### TASK GOAL
Reproduce exactly, from the data that follows, the line with "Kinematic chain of", the line with "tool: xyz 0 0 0", and every line that lies between them.

[Records from a data source]
------------------------------------------------------------------------
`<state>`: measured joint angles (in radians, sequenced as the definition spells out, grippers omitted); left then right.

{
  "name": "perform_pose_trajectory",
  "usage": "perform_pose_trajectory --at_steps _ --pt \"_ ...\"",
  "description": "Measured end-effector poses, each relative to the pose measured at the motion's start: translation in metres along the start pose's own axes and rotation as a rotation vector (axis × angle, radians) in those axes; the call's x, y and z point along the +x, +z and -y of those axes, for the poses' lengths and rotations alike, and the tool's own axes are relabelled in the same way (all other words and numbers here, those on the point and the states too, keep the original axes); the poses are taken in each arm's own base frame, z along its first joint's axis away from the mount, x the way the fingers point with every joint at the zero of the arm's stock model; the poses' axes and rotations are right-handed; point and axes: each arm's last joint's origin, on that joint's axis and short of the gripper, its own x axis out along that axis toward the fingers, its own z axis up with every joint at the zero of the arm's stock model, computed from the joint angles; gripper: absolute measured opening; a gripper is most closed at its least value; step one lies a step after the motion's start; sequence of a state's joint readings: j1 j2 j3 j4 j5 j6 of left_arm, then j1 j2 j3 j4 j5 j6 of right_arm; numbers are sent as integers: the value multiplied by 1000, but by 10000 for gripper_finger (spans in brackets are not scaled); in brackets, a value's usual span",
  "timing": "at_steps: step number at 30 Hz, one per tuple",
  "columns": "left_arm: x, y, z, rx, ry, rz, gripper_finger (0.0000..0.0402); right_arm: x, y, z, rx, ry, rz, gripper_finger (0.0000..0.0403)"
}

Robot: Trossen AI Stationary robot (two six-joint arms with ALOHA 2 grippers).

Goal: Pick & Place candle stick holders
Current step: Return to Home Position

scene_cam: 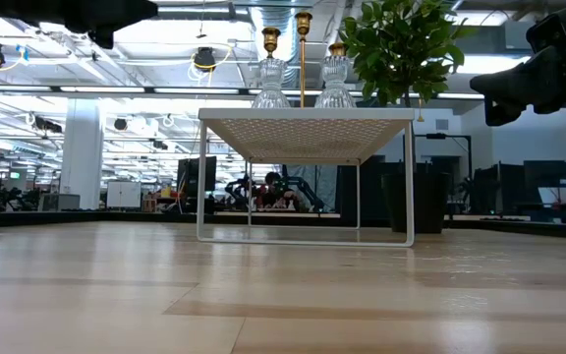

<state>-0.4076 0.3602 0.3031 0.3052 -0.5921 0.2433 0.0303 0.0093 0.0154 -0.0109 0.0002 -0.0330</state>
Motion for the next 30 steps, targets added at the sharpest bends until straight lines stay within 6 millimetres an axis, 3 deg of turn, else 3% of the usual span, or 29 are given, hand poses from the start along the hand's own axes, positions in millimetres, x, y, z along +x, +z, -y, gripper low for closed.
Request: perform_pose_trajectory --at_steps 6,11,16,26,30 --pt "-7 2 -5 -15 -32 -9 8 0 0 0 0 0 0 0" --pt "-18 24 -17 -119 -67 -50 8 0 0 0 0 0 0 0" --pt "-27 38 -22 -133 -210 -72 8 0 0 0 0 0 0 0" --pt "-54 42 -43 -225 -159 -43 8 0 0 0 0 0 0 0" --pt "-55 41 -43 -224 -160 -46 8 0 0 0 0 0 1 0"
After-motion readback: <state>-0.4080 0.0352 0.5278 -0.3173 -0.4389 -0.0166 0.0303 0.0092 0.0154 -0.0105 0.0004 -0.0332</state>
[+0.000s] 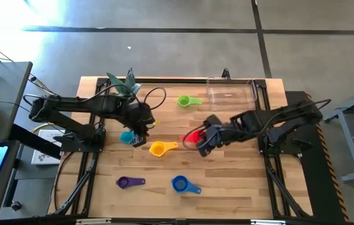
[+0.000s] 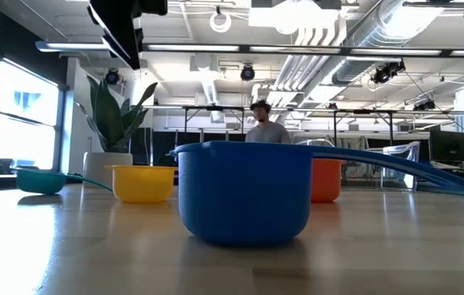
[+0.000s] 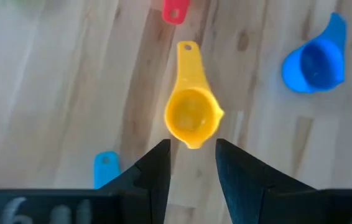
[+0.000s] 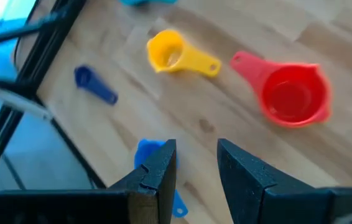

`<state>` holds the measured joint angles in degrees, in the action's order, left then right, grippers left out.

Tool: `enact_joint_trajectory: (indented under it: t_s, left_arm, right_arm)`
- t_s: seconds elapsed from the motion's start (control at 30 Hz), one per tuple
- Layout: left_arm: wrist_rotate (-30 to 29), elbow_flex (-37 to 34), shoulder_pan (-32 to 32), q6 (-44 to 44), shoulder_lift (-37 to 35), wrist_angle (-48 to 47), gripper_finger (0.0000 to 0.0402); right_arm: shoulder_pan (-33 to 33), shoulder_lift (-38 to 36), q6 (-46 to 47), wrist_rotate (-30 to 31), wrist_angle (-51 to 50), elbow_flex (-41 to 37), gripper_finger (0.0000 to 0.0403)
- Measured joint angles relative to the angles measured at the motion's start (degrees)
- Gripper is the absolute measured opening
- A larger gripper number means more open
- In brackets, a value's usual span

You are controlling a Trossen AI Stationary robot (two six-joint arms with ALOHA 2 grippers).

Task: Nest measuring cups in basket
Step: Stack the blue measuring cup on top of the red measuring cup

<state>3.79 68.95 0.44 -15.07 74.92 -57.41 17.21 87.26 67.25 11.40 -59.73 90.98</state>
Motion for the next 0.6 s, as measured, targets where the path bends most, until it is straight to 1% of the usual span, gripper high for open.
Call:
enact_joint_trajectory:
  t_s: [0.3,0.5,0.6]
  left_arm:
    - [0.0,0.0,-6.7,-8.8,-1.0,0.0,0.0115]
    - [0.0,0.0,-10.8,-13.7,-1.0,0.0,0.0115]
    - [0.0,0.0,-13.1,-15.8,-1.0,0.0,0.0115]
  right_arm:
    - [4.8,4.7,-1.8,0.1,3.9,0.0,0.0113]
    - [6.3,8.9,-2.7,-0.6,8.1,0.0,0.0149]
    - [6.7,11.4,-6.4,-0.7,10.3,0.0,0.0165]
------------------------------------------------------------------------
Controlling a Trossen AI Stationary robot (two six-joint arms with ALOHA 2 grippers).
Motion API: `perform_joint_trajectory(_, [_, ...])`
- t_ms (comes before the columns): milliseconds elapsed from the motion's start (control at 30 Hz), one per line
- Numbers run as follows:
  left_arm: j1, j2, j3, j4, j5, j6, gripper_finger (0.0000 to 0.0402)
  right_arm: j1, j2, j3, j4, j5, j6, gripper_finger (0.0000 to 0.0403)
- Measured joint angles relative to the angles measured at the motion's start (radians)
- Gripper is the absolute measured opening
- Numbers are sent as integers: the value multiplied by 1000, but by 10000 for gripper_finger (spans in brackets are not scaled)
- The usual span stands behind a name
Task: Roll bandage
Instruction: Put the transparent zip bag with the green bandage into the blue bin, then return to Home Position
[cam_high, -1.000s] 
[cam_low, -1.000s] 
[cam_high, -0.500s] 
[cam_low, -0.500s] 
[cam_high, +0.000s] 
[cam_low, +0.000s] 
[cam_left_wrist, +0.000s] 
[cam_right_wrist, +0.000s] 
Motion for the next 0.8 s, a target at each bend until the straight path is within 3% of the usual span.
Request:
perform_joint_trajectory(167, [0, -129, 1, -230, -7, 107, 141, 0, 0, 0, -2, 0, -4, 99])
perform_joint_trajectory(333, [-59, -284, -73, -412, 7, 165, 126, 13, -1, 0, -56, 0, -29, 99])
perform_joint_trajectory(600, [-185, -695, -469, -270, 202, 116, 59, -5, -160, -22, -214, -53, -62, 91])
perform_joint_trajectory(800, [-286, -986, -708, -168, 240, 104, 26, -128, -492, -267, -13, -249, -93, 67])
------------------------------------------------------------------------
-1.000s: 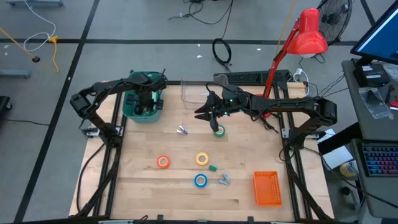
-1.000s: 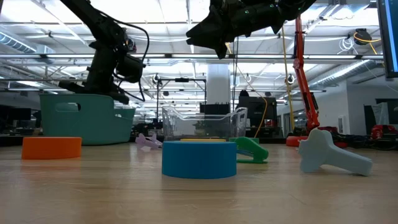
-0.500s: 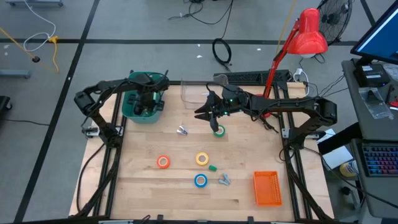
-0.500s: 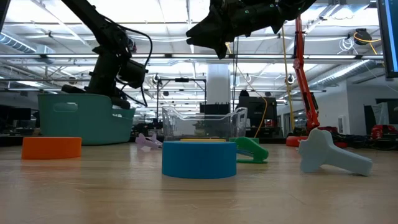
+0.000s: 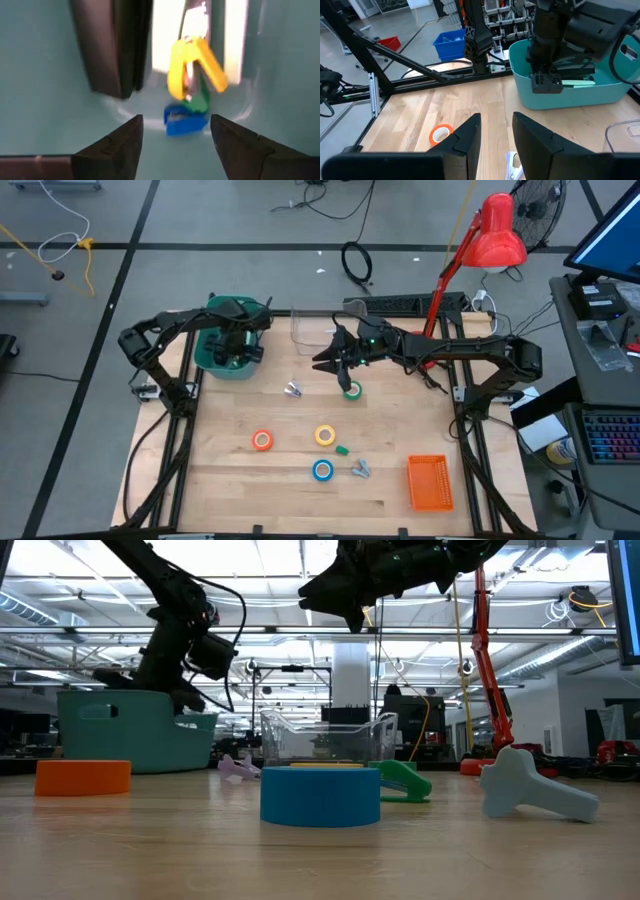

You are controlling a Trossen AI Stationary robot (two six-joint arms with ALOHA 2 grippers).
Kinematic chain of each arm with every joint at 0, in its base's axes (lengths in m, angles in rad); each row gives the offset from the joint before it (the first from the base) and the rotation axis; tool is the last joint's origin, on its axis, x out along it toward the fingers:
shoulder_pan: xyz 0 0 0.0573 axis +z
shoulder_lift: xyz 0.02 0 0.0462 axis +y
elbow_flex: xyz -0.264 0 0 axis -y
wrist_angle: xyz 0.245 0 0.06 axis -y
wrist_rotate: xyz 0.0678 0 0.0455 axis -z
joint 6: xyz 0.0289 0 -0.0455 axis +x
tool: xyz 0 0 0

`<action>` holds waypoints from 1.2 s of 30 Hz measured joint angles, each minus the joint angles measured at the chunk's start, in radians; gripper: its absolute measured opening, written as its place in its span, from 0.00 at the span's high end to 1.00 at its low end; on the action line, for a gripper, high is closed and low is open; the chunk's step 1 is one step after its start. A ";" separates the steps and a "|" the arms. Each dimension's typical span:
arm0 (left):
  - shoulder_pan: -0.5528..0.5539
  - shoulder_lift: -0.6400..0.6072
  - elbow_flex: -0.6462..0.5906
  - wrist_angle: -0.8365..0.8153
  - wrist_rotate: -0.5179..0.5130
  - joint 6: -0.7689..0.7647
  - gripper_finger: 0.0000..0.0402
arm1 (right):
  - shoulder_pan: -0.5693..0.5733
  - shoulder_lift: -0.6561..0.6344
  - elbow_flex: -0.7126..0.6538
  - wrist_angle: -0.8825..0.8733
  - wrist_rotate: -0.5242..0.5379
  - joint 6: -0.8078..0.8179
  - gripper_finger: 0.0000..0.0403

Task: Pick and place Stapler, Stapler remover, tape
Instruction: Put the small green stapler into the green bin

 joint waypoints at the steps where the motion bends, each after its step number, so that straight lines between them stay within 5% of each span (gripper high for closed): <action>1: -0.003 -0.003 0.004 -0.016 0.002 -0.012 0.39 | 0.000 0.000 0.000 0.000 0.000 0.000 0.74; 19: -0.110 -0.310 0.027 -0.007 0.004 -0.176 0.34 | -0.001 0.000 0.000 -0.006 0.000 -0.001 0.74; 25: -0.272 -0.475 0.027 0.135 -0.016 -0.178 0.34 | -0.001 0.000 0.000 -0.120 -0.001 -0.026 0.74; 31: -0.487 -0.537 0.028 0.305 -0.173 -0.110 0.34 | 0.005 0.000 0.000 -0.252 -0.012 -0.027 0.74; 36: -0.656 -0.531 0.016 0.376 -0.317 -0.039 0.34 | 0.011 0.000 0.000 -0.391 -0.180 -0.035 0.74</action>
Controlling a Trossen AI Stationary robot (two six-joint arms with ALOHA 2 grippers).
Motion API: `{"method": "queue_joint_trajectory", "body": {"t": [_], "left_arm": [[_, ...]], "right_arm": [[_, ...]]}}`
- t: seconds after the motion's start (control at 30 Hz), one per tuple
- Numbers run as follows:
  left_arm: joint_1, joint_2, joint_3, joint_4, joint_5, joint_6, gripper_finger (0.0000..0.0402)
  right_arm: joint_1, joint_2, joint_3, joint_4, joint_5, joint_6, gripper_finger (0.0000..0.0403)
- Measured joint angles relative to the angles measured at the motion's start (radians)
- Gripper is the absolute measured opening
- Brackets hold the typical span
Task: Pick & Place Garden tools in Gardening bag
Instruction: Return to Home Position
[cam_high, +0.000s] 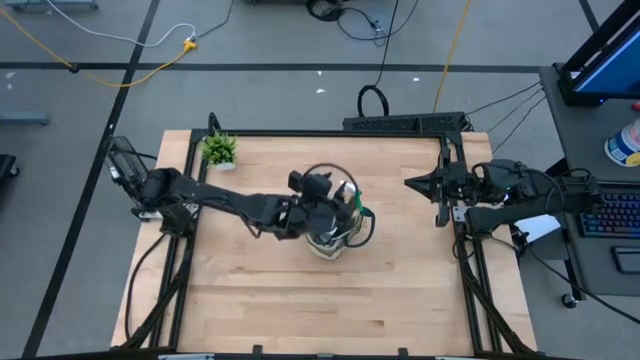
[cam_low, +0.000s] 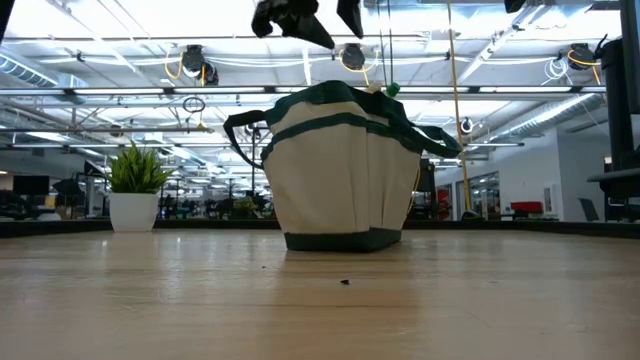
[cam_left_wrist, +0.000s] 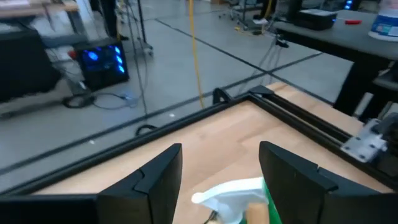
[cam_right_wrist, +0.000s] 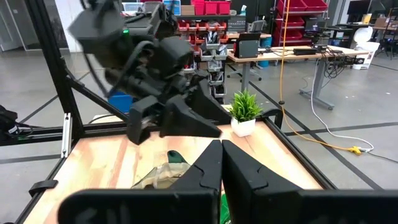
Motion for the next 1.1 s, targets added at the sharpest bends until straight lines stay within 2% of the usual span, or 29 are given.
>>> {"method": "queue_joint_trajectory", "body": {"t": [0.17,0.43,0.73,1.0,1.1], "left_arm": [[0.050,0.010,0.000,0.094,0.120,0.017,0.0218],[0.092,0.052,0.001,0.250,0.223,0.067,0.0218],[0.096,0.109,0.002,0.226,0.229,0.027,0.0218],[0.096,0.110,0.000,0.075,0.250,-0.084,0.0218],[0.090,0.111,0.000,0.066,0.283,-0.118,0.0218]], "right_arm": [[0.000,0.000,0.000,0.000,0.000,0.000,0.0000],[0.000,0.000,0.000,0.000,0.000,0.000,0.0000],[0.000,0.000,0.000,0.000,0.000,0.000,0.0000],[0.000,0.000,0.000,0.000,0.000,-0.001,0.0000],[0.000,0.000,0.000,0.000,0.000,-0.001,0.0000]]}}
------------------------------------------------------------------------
### RESPONSE TO THIS EXERCISE
Kinematic chain of each arm with every joint at 0, in its base's axes (lengths in m, angles in rad); each row gives the offset from the joint before it (the first from the base) and the rotation axis; tool is the last joint's origin, on its axis, x out along it toward the fingers:
shoulder_pan: xyz 0 0 0.0573 axis +z
shoulder_lift: xyz 0.02 0 0.0462 axis +y
elbow_flex: xyz -0.264 0 0 axis -y
wrist_angle: xyz 0.245 0 0.06 axis -y
wrist_rotate: xyz 0.0678 0 0.0455 axis -z
joint 6: xyz 0.0289 0 -0.0455 axis +x
tool: xyz 0 0 0

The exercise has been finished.